What needs to be done >>
What is needed is the whole of the data, set down exactly.
(Beginning of Data section)
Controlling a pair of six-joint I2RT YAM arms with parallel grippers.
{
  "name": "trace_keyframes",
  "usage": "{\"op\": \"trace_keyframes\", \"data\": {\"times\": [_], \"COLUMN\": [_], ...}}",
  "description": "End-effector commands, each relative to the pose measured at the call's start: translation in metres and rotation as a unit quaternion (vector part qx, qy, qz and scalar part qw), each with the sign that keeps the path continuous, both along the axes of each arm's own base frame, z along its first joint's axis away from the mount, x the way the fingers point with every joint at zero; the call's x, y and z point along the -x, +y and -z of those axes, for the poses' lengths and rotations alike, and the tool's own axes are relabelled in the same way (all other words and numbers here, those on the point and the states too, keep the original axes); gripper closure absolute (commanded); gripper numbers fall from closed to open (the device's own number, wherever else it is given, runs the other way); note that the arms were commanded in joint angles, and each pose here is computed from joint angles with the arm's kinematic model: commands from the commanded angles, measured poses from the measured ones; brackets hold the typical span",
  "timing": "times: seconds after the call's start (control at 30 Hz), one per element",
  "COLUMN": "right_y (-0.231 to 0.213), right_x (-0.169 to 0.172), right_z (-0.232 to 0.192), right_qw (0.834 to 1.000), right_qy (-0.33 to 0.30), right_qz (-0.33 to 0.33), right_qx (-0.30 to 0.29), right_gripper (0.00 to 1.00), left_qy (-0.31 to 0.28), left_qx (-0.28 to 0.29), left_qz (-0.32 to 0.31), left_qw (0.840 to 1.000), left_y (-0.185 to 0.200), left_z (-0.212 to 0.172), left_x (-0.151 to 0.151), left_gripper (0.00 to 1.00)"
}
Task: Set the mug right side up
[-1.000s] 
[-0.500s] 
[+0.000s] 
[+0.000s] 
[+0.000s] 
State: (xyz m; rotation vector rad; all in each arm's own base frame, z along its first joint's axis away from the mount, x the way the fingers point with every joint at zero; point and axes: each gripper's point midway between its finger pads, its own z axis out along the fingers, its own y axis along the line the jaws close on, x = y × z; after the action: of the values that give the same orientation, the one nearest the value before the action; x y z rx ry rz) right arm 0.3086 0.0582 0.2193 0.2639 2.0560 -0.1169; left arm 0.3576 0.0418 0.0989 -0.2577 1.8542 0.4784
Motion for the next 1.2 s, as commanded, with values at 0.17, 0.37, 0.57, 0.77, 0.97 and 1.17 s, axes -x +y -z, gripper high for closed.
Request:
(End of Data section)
Expected output >>
Controlling a pair of six-joint I2RT YAM arms with parallel grippers.
{
  "name": "trace_keyframes",
  "usage": "{\"op\": \"trace_keyframes\", \"data\": {\"times\": [_], \"COLUMN\": [_], ...}}",
  "description": "End-effector commands, each relative to the pose measured at the call's start: translation in metres and rotation as a unit quaternion (vector part qx, qy, qz and scalar part qw), each with the sign that keeps the path continuous, both along the axes of each arm's own base frame, z along its first joint's axis away from the mount, x the way the fingers point with every joint at zero; the call's x, y and z point along the -x, +y and -z of those axes, for the poses' lengths and rotations alike, and the tool's own axes are relabelled in the same way (all other words and numbers here, those on the point and the states too, keep the original axes); gripper closure absolute (commanded); gripper numbers fall from closed to open (the device's own number, wherever else it is given, runs the other way); note that the arms were commanded in joint angles, and each pose here is computed from joint angles with the arm's kinematic model: commands from the commanded angles, measured poses from the measured ones; brackets hold the typical span",
  "timing": "times: seconds after the call's start (control at 30 Hz), one per element",
  "COLUMN": "right_y (-0.231 to 0.213), right_x (-0.169 to 0.172), right_z (-0.232 to 0.192), right_qw (0.834 to 1.000), right_qy (-0.33 to 0.30), right_qz (-0.33 to 0.33), right_qx (-0.30 to 0.29), right_gripper (0.00 to 1.00), left_qy (-0.31 to 0.28), left_qx (-0.28 to 0.29), left_qz (-0.32 to 0.31), left_qw (0.840 to 1.000), left_y (-0.185 to 0.200), left_z (-0.212 to 0.172), left_x (-0.151 to 0.151), left_gripper (0.00 to 1.00)"
}
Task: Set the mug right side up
[-1.000s] 
[-0.500s] 
[+0.000s] 
[+0.000s] 
[+0.000s] 
State: (xyz m; rotation vector rad; all in each arm's own base frame, z along its first joint's axis away from the mount, x the way the fingers point with every joint at zero; point and axes: each gripper's point midway between its finger pads, its own z axis out along the fingers, its own y axis along the line the jaws close on, x = y × z; after the action: of the values that give the same orientation, the one nearest the value before the action; x y z rx ry rz) right arm 0.3086 0.0582 0.2193 0.2639 2.0560 -0.1169; left arm 0.3576 0.0418 0.0989 -0.2577 1.8542 0.4784
Motion for the next 1.2 s, as commanded, with values at 0.17, 0.37, 0.57, 0.77, 0.97 and 1.17 s, axes -x +y -z, gripper high for closed.
Request:

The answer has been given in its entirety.